Nonradioactive Toxic Waste
The safe cleanup and disposal of toxic chemical wastes from point and nonpoint sources is one of the most critical environmental problems confronting the United States. Point-source contamination from leaks, spills, and disposal of these wastes currently imposes high annual costs on the public and private sectors and can seriously affect human health and safety. The number of toxic substances requiring disposal is increasing, as is the quantity of that waste, the latter at a rate of from 3 to 5 percent annually. In New England and New York alone, more than 1,000 wells are known to be contaminated by organic chemicals, affecting the drinking water of millions of people.
Chemicals used in agriculture have been implicated in nonpoint contamination of shallow aquifers throughout the country. Pesticides currently in use are often different from the organochlorine and organophosphorous pesticides used one or two decades ago. Many of the newer pesticides have low soil affinity and high persistence, which allows them to pass unimpeded through the soil and into the saturated zone of the ground-water system.
In some cases, present technology is inadequate to develop technically sound and practical regulations to protect the public from hazardous chemical contamination in a cost-effective manner. Major technical questions are yet to be answered about the behavior of specific chemicals under different hydrogeologic conditions and about the safety, suitability, and economics of restoration and disposal methods.
The Geological Survey has begun an interdisciplinary program to provide the Na
tion with earth-science information necessary to improve waste-disposal practices and to help solve existing and future ground-water contamination problems. The program uses the data bases and experiences of previous Survey work that are specifically relevant to the problem.
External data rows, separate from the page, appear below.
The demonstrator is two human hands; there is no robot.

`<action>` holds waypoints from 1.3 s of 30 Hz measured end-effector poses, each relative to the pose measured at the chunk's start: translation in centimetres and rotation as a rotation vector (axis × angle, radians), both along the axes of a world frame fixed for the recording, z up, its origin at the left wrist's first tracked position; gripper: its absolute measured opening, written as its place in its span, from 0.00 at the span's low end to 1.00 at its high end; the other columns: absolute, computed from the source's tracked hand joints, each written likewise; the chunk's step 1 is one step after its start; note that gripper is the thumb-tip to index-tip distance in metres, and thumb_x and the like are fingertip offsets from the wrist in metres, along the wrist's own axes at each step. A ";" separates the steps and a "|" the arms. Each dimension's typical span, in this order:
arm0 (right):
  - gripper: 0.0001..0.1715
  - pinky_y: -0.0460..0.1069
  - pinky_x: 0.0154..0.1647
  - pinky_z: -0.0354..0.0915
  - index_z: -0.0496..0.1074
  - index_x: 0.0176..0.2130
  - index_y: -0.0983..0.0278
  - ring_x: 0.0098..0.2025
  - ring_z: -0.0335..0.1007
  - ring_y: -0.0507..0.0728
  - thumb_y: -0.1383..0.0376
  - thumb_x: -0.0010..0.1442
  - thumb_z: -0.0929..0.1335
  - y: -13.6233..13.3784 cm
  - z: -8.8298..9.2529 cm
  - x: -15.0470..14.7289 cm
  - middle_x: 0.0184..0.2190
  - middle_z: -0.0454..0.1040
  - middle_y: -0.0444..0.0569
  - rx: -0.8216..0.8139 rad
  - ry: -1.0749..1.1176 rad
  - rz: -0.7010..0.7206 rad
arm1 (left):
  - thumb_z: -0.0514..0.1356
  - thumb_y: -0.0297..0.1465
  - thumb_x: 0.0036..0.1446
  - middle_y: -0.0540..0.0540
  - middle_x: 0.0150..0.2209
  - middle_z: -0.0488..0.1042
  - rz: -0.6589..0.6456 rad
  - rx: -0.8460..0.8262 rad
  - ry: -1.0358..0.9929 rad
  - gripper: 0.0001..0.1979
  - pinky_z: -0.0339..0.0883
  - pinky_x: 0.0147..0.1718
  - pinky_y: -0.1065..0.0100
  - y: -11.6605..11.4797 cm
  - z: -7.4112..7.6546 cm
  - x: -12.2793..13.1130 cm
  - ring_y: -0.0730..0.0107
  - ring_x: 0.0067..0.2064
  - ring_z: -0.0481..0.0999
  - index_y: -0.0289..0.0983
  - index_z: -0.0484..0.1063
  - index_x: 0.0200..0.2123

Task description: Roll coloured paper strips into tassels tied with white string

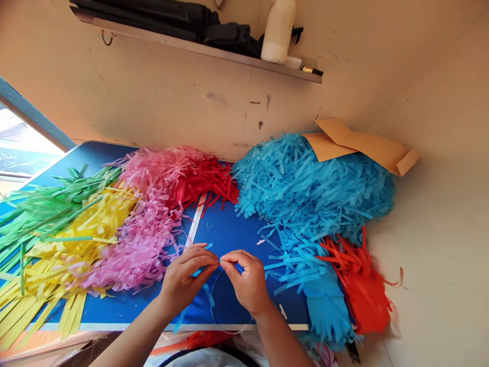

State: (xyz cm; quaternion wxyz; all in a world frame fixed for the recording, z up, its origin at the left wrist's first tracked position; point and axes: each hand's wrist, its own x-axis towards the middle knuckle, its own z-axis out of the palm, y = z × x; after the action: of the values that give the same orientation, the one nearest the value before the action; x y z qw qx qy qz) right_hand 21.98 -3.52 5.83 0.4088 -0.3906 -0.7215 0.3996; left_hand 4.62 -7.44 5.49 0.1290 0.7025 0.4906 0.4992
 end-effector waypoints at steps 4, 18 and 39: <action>0.06 0.50 0.43 0.69 0.77 0.35 0.59 0.35 0.76 0.56 0.65 0.63 0.68 -0.6 -0.2 -0.3 0.32 0.80 0.45 0.099 -0.058 -0.023 | 0.61 0.29 0.60 0.50 0.33 0.81 0.014 -0.084 0.024 0.02 0.70 0.52 0.59 -0.4 -0.4 0.3 0.69 0.36 0.80 0.41 0.74 0.35; 0.15 0.53 0.47 0.69 0.79 0.45 0.62 0.44 0.74 0.60 0.67 0.63 0.65 8.4 -3.8 4.2 0.43 0.78 0.54 0.123 -0.515 -0.106 | 0.65 0.36 0.54 0.47 0.30 0.78 0.192 -0.353 -0.350 0.06 0.72 0.32 0.70 -3.0 2.8 -5.0 0.67 0.32 0.78 0.39 0.77 0.31; 0.16 0.49 0.33 0.73 0.73 0.37 0.64 0.33 0.80 0.58 0.53 0.60 0.69 0.3 -1.4 3.8 0.31 0.80 0.50 -0.574 0.157 -0.033 | 0.68 0.43 0.49 0.47 0.32 0.78 0.379 -0.481 -0.427 0.14 0.71 0.31 0.70 -5.1 3.7 -6.7 0.64 0.34 0.76 0.39 0.76 0.33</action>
State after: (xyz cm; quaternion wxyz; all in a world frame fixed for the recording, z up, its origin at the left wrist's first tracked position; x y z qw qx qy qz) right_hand 25.82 -3.22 4.48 0.3426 -0.4698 -0.5390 0.6095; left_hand -2.04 -12.54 9.20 0.2951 0.4291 0.6773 0.5197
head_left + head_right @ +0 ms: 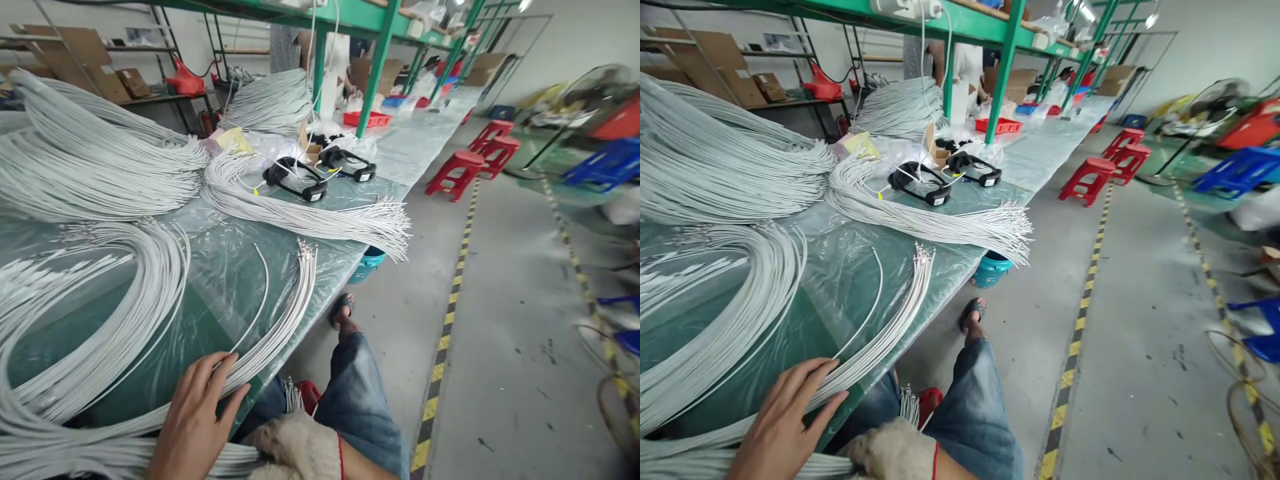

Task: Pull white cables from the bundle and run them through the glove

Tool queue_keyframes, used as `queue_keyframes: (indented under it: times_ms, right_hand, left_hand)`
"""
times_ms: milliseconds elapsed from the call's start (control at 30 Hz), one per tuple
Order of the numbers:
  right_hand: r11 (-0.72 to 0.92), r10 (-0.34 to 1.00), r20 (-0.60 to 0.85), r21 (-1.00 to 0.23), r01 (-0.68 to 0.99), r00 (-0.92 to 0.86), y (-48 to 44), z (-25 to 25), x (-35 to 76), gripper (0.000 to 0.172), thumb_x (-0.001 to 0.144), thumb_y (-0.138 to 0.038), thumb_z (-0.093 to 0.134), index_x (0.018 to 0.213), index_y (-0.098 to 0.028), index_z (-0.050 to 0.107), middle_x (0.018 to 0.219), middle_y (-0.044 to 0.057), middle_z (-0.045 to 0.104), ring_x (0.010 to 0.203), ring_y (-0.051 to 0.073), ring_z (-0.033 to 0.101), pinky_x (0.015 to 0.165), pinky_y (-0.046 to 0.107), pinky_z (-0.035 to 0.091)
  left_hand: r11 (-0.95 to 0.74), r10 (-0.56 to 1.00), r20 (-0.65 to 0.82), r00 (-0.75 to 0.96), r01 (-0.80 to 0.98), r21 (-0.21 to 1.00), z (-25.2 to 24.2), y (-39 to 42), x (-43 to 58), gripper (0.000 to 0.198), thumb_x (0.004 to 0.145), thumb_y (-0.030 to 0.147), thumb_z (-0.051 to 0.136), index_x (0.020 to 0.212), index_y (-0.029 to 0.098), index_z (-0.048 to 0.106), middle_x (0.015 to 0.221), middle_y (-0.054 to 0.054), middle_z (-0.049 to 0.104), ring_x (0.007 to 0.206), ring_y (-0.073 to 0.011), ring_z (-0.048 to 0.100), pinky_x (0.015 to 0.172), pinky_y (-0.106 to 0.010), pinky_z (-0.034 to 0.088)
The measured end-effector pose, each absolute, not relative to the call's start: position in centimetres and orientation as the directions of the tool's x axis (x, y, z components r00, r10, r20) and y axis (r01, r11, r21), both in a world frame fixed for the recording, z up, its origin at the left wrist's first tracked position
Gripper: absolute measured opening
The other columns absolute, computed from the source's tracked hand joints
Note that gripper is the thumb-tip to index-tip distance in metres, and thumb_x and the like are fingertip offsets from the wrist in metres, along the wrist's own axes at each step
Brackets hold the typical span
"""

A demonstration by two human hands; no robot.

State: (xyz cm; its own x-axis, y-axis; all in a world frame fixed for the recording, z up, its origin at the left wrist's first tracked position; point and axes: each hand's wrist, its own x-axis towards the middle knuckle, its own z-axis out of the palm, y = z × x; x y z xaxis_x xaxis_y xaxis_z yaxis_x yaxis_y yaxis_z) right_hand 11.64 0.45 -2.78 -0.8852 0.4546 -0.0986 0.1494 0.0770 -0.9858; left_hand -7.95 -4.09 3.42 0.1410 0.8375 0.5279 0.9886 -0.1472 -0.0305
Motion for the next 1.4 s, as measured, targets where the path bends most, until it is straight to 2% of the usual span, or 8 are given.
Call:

It is closely coordinated with related programs of Radioactive-Waste Disposal, Regional Aquifer Systems Analyses projects, the Federal-State Cooperative Program, and studies of glacial deposits in the Eastern United States.
The program includes both field and laboratory investigations. Long-term research programs have been established at locations of known ground-water contamination to determine the behavior of specific contaminants in the ground-water system and to develop techniques with which to study them; these sites are near Bemidji, Minnesota, Pensacola, Florida, and Cape Cod, Massachusetts. This research is complemented by investigations of other field problems related to the reliability of predic
tive models and monitoring strategies for contamination. Geological Survey scientists have begun an appraisal of national ground-water quality to determine the magnitude and trends of the contamination problem. The appraisal is being closely coordinated with State governments.
Technical information developed within each element of the hazardous-waste program is incorporated into other elements of the program. Other Survey programs such as Regional Aquifer Systems Analyses and core research provide additional technical information and support. An early dividend of this coordination has been major support to the Department of Energy, the U.S. Nuclear Regulatory Commission, and State government agencies in the development of waste-disposal siting criteria. This comprehensive approach to solving earth science related problems of hazardous waste disposal places the U.S. Geological Survey in a position to continue contributing highly useful earth science information on this major national issue.